New-York Historical Society's Bill Shannon Dictionary of New York Sports

Category Archives: Bicycle racing

Franco Georgetti

Franco Georgetti (Bicycle racing.  Born, Bovisio Mombello, Italy, Oct. 3, 1902; died, Rome, Italy, Mar. 18, 1983.)  Over a period of nearly 15 years, one of the most popular and consistent of the six-day bicycle race riders in Madison Square Garden was Franco Georgetti. The rugged Italian won eight of the 144-hour grinds with five different partners from 1926 to 1935.  One of Georgetti’s first partners was the legendary Alfred Goullet with whom he finished fourth in the Mar. 1924 race at the second Garden on Madison Square. But his most profitable pairings were with Reggie McNamara and Gerard Debaets.  Partnering with McNamara, Georgetti won the Mar. 1926 and Mar. 1927 six-day events.  In 1927, the team had to scramble home in a wild finish with three teams only one lap behind after 2,340.9 miles. Georgetti finished fourth with McNamara in Dec. 1927, and then began his flourishing combination with Belgium’s Debaets. In their first pairing, Georgetti and Debaets won the Mar. 1928 race (2,162.9 miles). That victory started a string of four successive Garden six-days in which Georgetti was on the winning team.  With Debaets unavailable, Georgetti won his fourth win in a row in Dec. 1929. He won for the seventh time in Dec. 1930, as part of an all-Italian team with Paul Brocardo in another wild finish. That team logged 2,666.9 miles in the six days, the most ever for a Georgetti team.
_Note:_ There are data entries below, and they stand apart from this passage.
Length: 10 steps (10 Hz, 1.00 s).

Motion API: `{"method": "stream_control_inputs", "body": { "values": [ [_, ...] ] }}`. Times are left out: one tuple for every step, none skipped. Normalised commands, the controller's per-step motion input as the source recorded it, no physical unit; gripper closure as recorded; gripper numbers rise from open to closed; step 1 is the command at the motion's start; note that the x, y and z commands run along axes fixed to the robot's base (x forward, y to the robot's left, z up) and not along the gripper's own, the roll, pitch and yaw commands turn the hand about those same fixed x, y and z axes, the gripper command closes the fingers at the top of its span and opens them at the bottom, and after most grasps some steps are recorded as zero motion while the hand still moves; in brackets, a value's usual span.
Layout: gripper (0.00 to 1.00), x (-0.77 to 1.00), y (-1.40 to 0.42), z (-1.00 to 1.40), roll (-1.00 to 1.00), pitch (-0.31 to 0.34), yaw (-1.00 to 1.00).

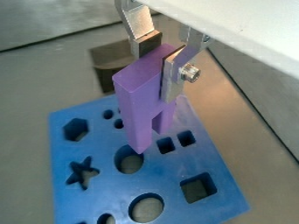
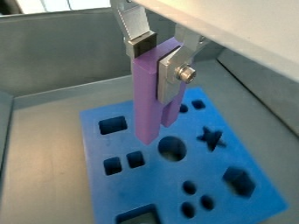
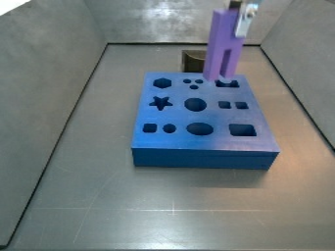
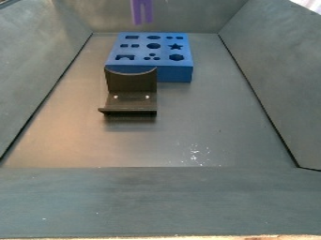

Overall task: Pick up the double-square object. Move to above the board. Insert the double-square object.
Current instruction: Insert the double-square object.

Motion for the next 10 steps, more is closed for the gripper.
{"method": "stream_control_inputs", "body": {
  "values": [
    [1.00,0.34,-0.02,-0.49,0.00,0.000,-0.70],
    [1.00,0.30,0.00,-0.52,0.00,0.000,-0.75],
    [1.00,0.28,0.00,-0.52,0.00,0.000,-0.79],
    [1.00,0.32,0.00,-0.44,0.00,0.000,-0.77],
    [1.00,0.40,0.00,-0.38,0.00,0.000,-0.69],
    [1.00,0.42,0.00,-0.36,0.00,0.000,-0.66],
    [1.00,0.41,0.00,-0.33,0.00,0.000,-0.66],
    [1.00,0.41,-0.01,-0.23,0.00,0.040,-0.60],
    [1.00,0.27,-0.07,0.00,0.15,0.320,-0.31],
    [1.00,0.00,0.00,-0.03,0.00,0.000,0.00]
  ]
}}
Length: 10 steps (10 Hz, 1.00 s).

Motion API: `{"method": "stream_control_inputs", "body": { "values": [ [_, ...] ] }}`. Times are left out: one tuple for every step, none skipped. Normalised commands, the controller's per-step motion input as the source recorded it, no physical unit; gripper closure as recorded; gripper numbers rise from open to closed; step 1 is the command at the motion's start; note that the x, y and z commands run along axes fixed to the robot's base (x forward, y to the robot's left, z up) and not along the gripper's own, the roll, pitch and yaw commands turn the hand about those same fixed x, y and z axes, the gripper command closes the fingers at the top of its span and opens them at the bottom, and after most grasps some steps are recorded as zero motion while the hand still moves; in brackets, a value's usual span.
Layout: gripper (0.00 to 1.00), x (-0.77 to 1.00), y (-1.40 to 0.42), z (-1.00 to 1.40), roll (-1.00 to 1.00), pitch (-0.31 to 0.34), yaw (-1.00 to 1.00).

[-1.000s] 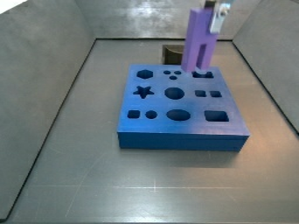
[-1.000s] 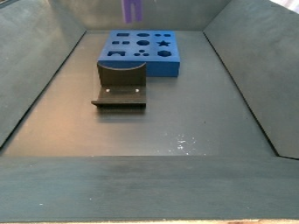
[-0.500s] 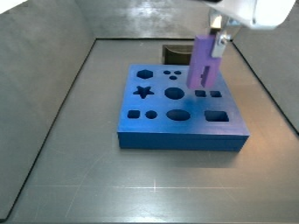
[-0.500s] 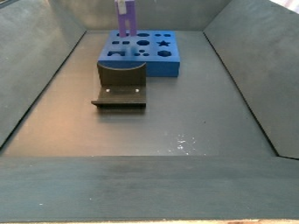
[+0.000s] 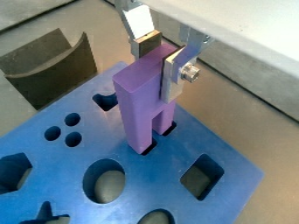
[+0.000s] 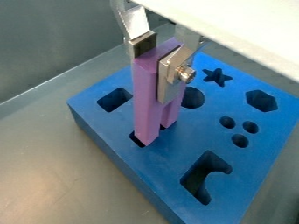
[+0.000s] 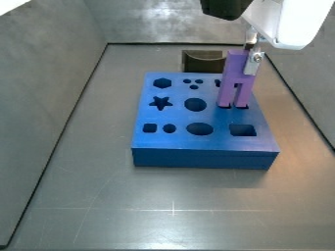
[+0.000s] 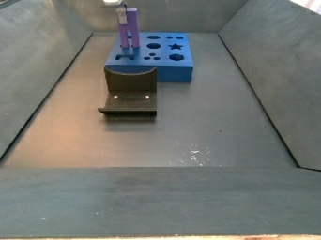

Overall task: Pick up the double-square object. Move to above the board. Insert the double-square object.
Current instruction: Insert the double-square object.

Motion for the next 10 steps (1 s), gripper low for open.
{"method": "stream_control_inputs", "body": {
  "values": [
    [1.00,-0.03,-0.12,-0.15,0.10,-0.051,0.17],
    [1.00,-0.02,-0.17,-0.21,0.23,-0.114,0.33],
    [1.00,0.00,-0.09,-0.22,0.17,-0.083,0.34],
    [1.00,0.00,-0.04,-0.23,0.11,-0.106,0.30],
    [1.00,0.00,0.00,-0.15,0.02,0.000,0.02],
    [1.00,0.09,0.00,-0.10,0.00,0.000,-0.05],
    [1.00,0.14,0.00,-0.11,0.00,0.037,-0.24],
    [1.00,0.16,0.00,-0.10,0.00,0.117,-0.49],
    [1.00,0.17,0.00,-0.11,0.00,0.126,-0.49],
    [1.00,0.13,0.00,-0.16,0.00,0.063,-0.39]
  ]
}}
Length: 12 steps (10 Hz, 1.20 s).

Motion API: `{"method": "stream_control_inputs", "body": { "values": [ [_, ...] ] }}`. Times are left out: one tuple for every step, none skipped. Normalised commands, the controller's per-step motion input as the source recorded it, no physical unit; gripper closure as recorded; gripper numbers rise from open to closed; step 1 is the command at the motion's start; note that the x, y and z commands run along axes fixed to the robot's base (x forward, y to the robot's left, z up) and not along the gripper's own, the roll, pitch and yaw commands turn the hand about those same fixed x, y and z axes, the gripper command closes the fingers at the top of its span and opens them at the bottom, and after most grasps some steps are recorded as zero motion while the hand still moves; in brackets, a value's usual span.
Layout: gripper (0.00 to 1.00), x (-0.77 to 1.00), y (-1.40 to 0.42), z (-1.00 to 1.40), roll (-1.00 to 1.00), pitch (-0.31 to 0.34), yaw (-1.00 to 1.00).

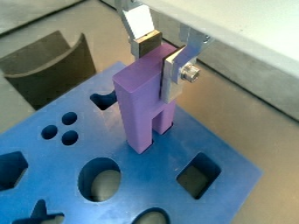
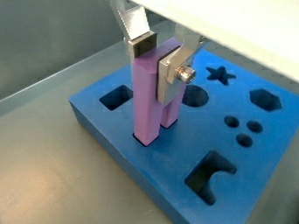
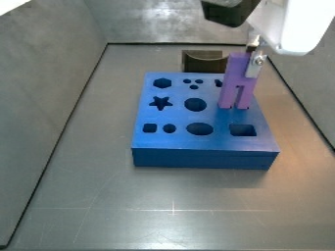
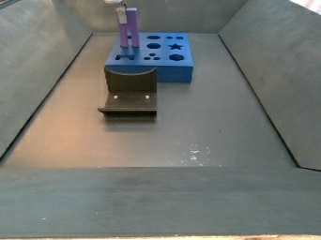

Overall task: Pick up the double-square object. Move to above the board. Insert the double-square object.
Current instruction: Insert the double-square object.

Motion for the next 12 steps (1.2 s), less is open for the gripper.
{"method": "stream_control_inputs", "body": {
  "values": [
    [1.00,0.03,0.00,-0.24,0.00,0.000,-0.26],
    [1.00,0.00,0.00,-0.32,0.02,-0.006,-0.11],
    [1.00,-0.06,0.00,-0.47,0.05,-0.131,-0.04],
    [1.00,-0.08,0.00,-0.48,0.05,-0.149,-0.02],
    [1.00,-0.02,0.00,-0.42,0.04,-0.074,-0.02],
    [1.00,0.00,-0.01,-0.33,0.05,-0.011,-0.03],
    [1.00,0.00,-0.02,-0.27,0.04,0.000,-0.01],
    [1.00,0.00,-0.01,-0.25,0.02,0.000,-0.01],
    [1.00,0.00,-0.01,-0.25,0.00,0.000,-0.01],
    [1.00,0.00,0.00,-0.12,0.00,-0.034,-0.05],
    [1.00,0.00,0.00,0.00,0.00,-0.014,0.00],
    [1.00,0.00,0.00,0.00,0.00,0.000,0.00]
  ]
}}
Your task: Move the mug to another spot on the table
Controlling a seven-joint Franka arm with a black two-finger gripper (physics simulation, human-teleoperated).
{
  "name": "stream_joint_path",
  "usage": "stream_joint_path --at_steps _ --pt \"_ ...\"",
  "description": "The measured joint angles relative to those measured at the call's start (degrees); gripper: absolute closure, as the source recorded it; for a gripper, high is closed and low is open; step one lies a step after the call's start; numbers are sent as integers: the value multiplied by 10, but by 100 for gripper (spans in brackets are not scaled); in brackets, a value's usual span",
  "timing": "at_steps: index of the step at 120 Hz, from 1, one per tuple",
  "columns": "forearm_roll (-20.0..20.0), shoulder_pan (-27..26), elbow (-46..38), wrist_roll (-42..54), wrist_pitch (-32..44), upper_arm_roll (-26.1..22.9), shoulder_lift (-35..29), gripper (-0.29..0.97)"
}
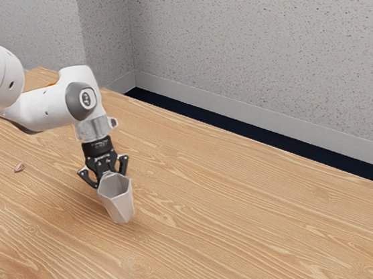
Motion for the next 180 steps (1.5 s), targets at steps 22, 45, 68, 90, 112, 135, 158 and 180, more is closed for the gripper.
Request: stream_joint_path --at_steps 22,45,68,90,112,135,158,180 --pt "0 14 2 20 -2 0 4 62" --pt "-13 26 18 42 1 0 26 62" --pt "-14 42 52 60 1 -1 54 62" --pt "-16 44 70 72 0 -6 70 61" --pt "-19 47 82 81 -1 -7 82 61" --pt "-23 54 85 88 -2 -7 89 61" --pt "-23 56 86 92 -3 -7 97 61" --pt "-25 55 86 95 -2 -9 98 40"
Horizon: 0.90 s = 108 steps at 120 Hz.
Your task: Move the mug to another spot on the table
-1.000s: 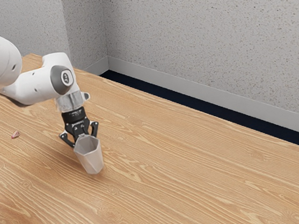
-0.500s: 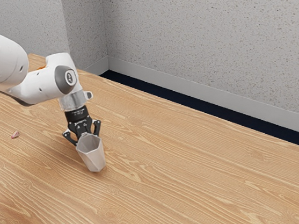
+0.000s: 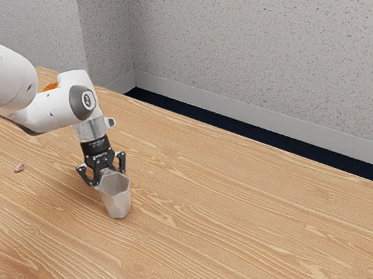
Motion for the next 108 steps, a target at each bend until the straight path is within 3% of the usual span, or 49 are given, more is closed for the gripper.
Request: stream_joint_path --at_steps 22,52,68,87,108 --pt "1 0 0 4 1 0 -7 17" --pt "22 8 -13 6 0 8 -60 5" --pt "97 1 -25 8 0 8 -128 3" --pt "234 -39 -12 36 -8 0 -214 1" --pt "303 -34 53 102 -32 -11 -225 1"
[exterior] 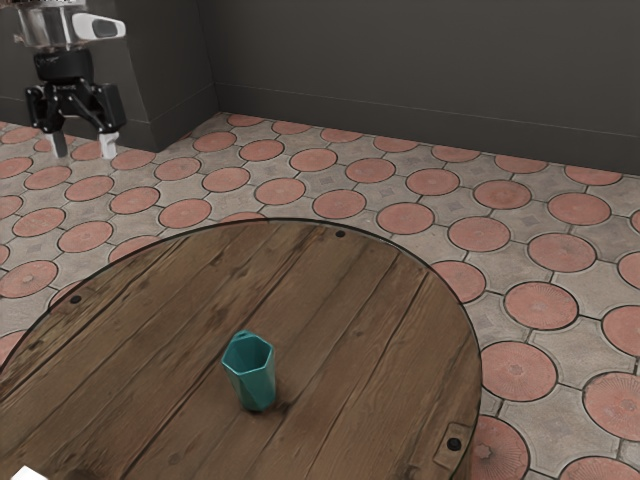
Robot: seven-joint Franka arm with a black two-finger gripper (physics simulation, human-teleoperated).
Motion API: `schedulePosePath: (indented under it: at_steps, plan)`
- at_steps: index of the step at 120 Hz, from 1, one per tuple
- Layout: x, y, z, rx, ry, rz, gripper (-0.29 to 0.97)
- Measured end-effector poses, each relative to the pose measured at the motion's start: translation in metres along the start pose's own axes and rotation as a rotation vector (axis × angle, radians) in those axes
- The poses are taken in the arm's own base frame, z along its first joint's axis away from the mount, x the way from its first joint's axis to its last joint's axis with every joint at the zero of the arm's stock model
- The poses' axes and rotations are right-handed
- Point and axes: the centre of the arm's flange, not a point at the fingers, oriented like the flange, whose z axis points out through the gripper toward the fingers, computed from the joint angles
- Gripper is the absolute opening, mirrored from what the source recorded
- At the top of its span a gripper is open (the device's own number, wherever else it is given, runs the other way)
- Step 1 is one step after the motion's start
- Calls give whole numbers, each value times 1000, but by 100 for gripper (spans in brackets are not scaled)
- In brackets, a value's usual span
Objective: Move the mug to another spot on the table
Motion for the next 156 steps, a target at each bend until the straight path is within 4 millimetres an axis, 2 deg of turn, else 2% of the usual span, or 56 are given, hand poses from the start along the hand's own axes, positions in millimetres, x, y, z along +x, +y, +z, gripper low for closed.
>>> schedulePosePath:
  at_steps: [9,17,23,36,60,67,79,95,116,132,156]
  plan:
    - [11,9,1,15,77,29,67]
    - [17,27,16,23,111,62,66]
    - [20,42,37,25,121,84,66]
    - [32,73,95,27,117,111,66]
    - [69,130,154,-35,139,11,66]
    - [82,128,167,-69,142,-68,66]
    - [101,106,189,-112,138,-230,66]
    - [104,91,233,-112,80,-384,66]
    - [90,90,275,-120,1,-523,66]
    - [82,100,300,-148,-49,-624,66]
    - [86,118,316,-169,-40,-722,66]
His eighth and final career win at the Garden came in Mar. 1935 with Alf Letourner of France as his partner.

John M. Chapman

John M. Chapman (Bicycle racing.  Born, College Park, GA, 1877; died, Santa Monica, CA, Mar. 20, 1947.)  During the era when bike racing was a major sport indoors and outdoors in the U.S., John M. Chapman was the sport’s leading promoter for 30 years (1907-37).  He was the operator of the New York and Newark (N.J.) Velodromes, where outdoor racing was staged at night.  The New York oval was destroyed by fire Aug. 4, 1930, and the 20,000-seat plant at 225th Street and Broadway was never rebuilt.  Chapman was president of the National Cycling Association, the U.S. pro racing circuit, for over 20 years.  From 1915-37, he was the promoter of the annual six-day international races at Madison Square Garden, which he increased from one per year to two in 1920.

Bill Brady

Billy Brady (Boxing, bike racing.  Born, San Francisco, CA, June 19, 1863; died, New York, NY, Jan. 6, 1950.)  A successful Broadway producer and sports promoter, Billy Brady was also a theatre operator and the only man to manage two heavyweight champions.  Brady promoted bike racing champion Major Taylor and managed both James J. Corbett and James J. Jeffries when they were heavyweight titlists.  He also operated the Playhouse Theatre in New York and produced over 260 plays (many starring his wife, actress Grace George (1879-1961)).  Brady was nearly wiped out by the 1929 stock market crash but was saved by his production of Elmer Rice’s Street Scene, the 1929 Pulitzer Prize-winning play.  It ran 601 performances before going on tour.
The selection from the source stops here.